Study shows a single sentence boost makes LLM outputs markedly more varied
We’ve seen a new paper that says slipping just one sentence into a prompt can make large language models noticeably more varied. The work comes from teams at Northeastern, Stanford and West Virginia universities, and it focuses on a tiny tweak that seems to stretch the creative range of AI-generated text, images and even strategy ideas. “When you’re using LLMs for writing, communications, strategy or illustrations, you often want the output to be more diverse than it already is,” the authors write.
Rather than re-engineering the model or retraining on new data, a carefully worded addition to the prompt appears to nudge the system toward broader possibilities. The authors are clear they’re not offering a one-size-fits-all fix, but they do point to a practical lever for anyone needing extra diversity in brainstorming or content creation. It adds a concrete data point to the ongoing debate about prompt engineering and the trade-off between control and openness in generative AI.
Especially when using LLMs to generate new creative works in writing, communications, strategy, or illustrations, we actually want their outputs to be even more varied than they already are. Now a team of researchers at Northeastern University, Stanford University and West Virginia University have come up with an ingenuously simple method to get language and image models to generate a wider variety of responses to nearly any user prompt by adding a single, simple sentence: "Generate 5 responses with their corresponding probabilities, sampled from the full distribution." The method, called Verbalized Sampling (VS), helps models like GPT-4, Claude, and Gemini produce more diverse and human-like outputs—without retraining or access to internal parameters.
Can one line really shift how diverse a model’s output is? The team behind the study says that slipping a short, generic sentence into a prompt nudges the token distribution toward a wider spread, which in turn makes the text feel more varied. They ran tests on models from a handful of labs and saw the effect show up in both straight-forward fact-recall prompts and more open-ended creative writing tasks.

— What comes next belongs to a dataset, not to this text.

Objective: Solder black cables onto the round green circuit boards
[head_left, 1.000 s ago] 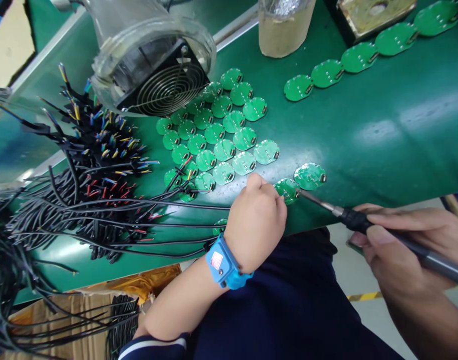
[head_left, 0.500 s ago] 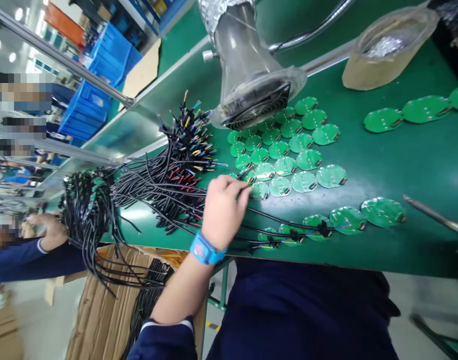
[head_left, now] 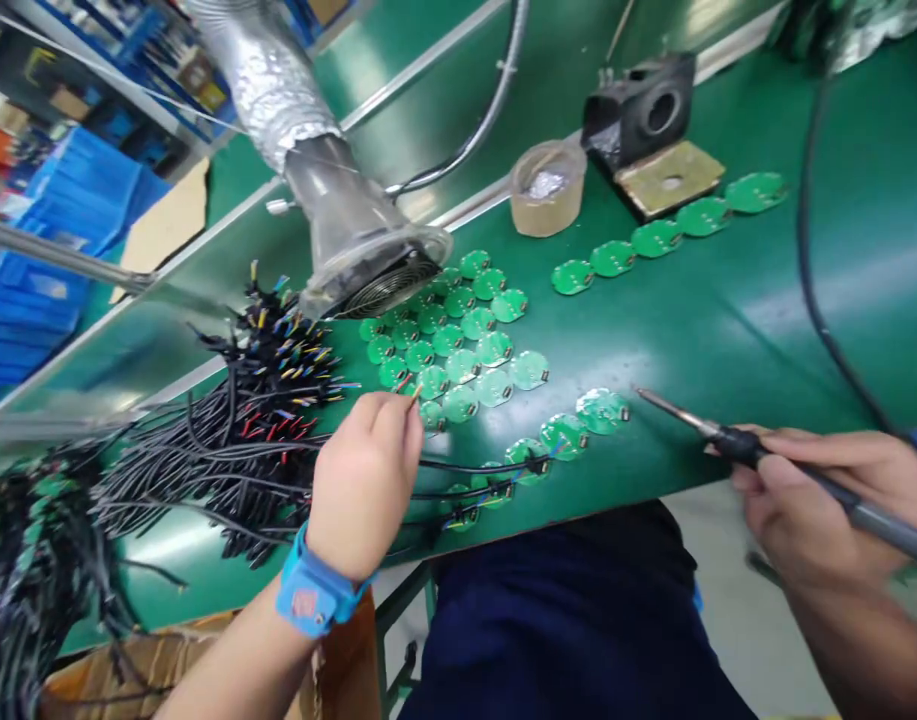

The catch? They never reveal which sentence they used, and they don’t spell out how the boost changes with model size or temperature settings, so reproducing it could be tricky for anyone trying it out. The authors also point out that more variety isn’t automatically better, especially when you need precise answers.
So, while it’s a neat addition to the prompt-engineering toolbox, its real usefulness will hinge on further checks. Until we see it hold up across more experiments, I’d take the claim of a single sentence unlocking big creative jumps with a grain of salt. It would be interesting to see if the trick works for multimodal generators or under different sampling schemes.
Common Questions Answered
What specific sentence was found to boost LLM output diversity according to the study?
The research team discovered that adding the simple sentence 'Generate a wide variety of different outputs' to a prompt yields noticeably broader token distributions. This single sentence tweak was shown to make large language models produce more varied text, graphics, and strategy ideas across different tasks.
Which universities collaborated on the research into boosting LLM output variety?
The study was conducted by collaborative teams from Northeastern University, Stanford University, and West Virginia University. These researchers worked together to develop and test the simple method for increasing the creative range of AI-generated content.
How does the single-sentence prompt modification affect token distributions in LLMs?
Inserting the brief, generic sentence into prompts leads to noticeably broader token distributions, which directly results in more varied text outputs. This effect was observed to persist across standard queries including both factual recall tasks and creative writing assignments in their experiments.
For which types of creative works is increased LLM output variety particularly desirable?
Increased output variety is especially desirable when using LLMs to generate new creative works in writing, communications, strategy, or illustrations. The researchers specifically noted that for these creative applications, users actually want the AI outputs to be even more varied than they typically are by default.